======== Data block
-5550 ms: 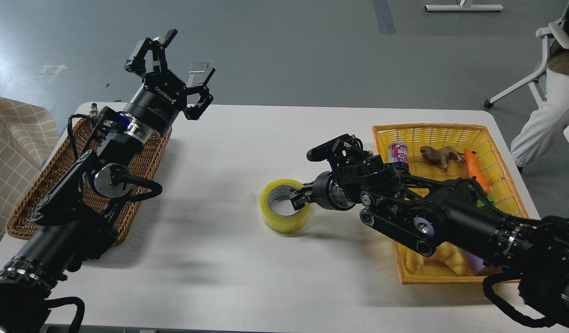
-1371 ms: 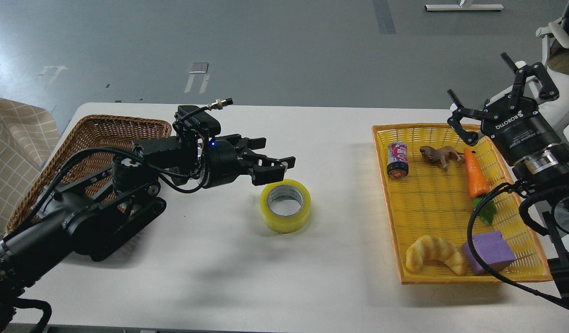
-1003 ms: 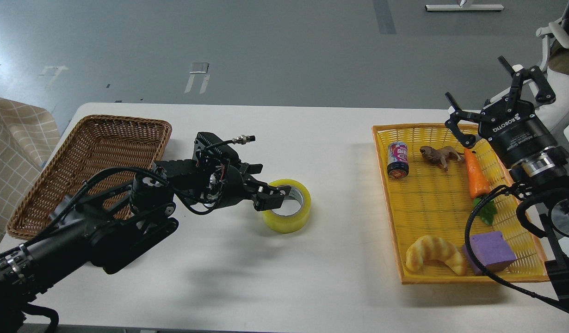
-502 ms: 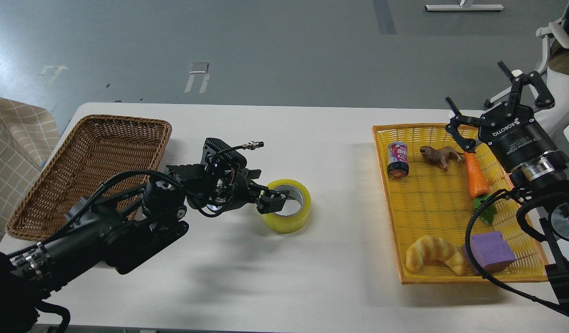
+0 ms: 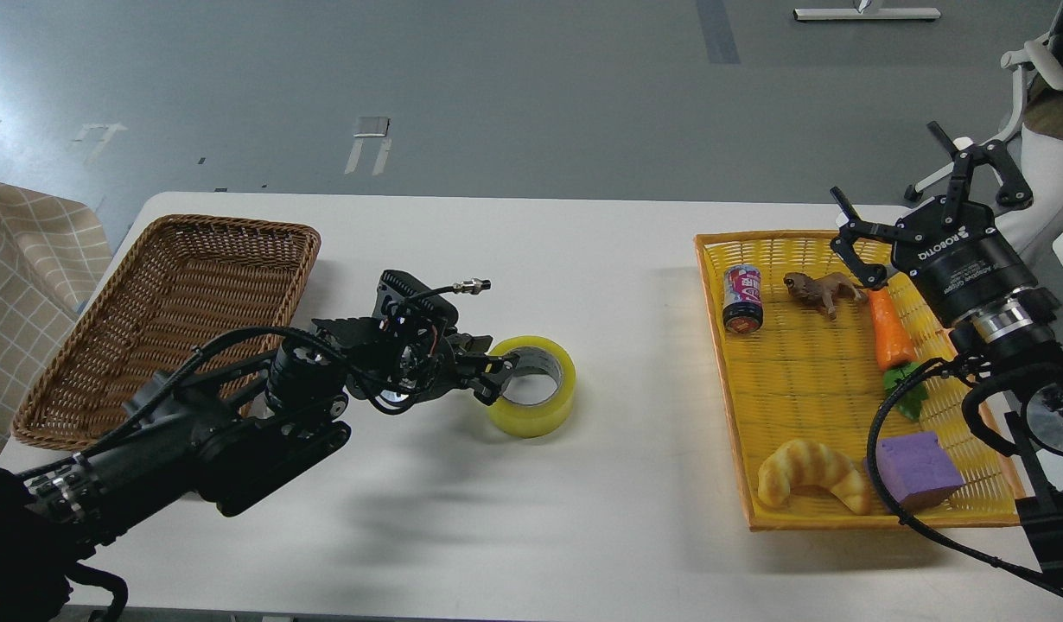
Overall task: Place and transfer tape with both arms
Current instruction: 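Close the left gripper on the tape roll's rim, then lift the tape roll and carry it over the wicker basket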
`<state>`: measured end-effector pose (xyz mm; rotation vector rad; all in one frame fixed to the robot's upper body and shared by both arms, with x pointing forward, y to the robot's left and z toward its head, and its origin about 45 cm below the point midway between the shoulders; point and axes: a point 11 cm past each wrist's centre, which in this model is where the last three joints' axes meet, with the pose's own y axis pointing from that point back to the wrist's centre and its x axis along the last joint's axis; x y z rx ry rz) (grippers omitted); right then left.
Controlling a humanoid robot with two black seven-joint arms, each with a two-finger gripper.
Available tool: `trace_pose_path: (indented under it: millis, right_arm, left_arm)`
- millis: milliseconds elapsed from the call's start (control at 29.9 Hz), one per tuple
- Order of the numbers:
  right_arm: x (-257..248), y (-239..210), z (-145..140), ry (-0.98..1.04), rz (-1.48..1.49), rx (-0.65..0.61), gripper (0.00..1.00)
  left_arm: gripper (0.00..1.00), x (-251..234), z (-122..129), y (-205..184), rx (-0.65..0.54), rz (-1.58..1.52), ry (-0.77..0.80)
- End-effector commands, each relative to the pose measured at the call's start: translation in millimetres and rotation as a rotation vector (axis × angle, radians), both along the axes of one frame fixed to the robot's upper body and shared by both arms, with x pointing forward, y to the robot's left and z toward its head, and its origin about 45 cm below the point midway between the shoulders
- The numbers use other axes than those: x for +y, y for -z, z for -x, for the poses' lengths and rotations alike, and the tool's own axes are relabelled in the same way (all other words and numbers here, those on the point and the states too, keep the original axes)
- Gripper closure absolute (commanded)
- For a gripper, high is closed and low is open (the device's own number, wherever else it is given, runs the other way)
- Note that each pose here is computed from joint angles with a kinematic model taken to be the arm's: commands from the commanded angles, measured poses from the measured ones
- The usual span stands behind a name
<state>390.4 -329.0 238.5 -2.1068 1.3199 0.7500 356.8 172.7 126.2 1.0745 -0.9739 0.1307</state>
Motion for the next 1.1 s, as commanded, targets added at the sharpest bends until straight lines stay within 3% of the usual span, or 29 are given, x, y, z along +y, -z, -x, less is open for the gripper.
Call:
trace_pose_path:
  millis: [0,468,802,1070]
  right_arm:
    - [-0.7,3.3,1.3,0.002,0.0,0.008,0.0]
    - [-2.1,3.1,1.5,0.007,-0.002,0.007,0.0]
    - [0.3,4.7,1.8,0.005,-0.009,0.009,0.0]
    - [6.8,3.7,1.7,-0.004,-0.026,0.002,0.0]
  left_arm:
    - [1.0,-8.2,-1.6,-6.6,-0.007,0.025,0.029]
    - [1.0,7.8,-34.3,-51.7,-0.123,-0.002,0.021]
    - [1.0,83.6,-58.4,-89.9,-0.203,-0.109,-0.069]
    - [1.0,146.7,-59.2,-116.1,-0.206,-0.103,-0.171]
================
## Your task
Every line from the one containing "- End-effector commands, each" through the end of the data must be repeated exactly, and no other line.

## Result for this exercise
- End-effector commands, each relative to the pose measured at the call's start: translation in millimetres and rotation as a rotation vector (axis × angle, radians), both along the axes of one frame fixed to the robot's upper body and shared by both arms, with x pointing forward, y to the robot's left and z toward its head, and its origin about 45 cm below the point midway between the shoulders
- The numbers use other axes than those: x for +y, y for -z, z for -x, for the poses' lengths and rotations alike, and the tool's own axes are relabelled in the same way (all other words and numbers here, those on the point and the states too, keep the original axes)
- Gripper closure absolute (commanded)
- For a gripper, high is closed and low is open (the device's own number, wherever else it is given, runs the other way)
- Note that each pose here is computed from joint angles with a kinematic model taken to be the arm's: commands from the commanded angles, measured poses from the measured ones
- The usual span stands behind a name
<state>390.4 -329.0 238.5 -2.1068 1.3199 0.7500 356.8 172.7 126.2 1.0745 -0.9739 0.1307</state>
Motion for the next 1.1 s, as commanded, targets added at the sharpest bends until straight lines stay within 3% of the usual span, or 29 are given, x, y, z along +y, -z, -x, less is open for the gripper.
Call:
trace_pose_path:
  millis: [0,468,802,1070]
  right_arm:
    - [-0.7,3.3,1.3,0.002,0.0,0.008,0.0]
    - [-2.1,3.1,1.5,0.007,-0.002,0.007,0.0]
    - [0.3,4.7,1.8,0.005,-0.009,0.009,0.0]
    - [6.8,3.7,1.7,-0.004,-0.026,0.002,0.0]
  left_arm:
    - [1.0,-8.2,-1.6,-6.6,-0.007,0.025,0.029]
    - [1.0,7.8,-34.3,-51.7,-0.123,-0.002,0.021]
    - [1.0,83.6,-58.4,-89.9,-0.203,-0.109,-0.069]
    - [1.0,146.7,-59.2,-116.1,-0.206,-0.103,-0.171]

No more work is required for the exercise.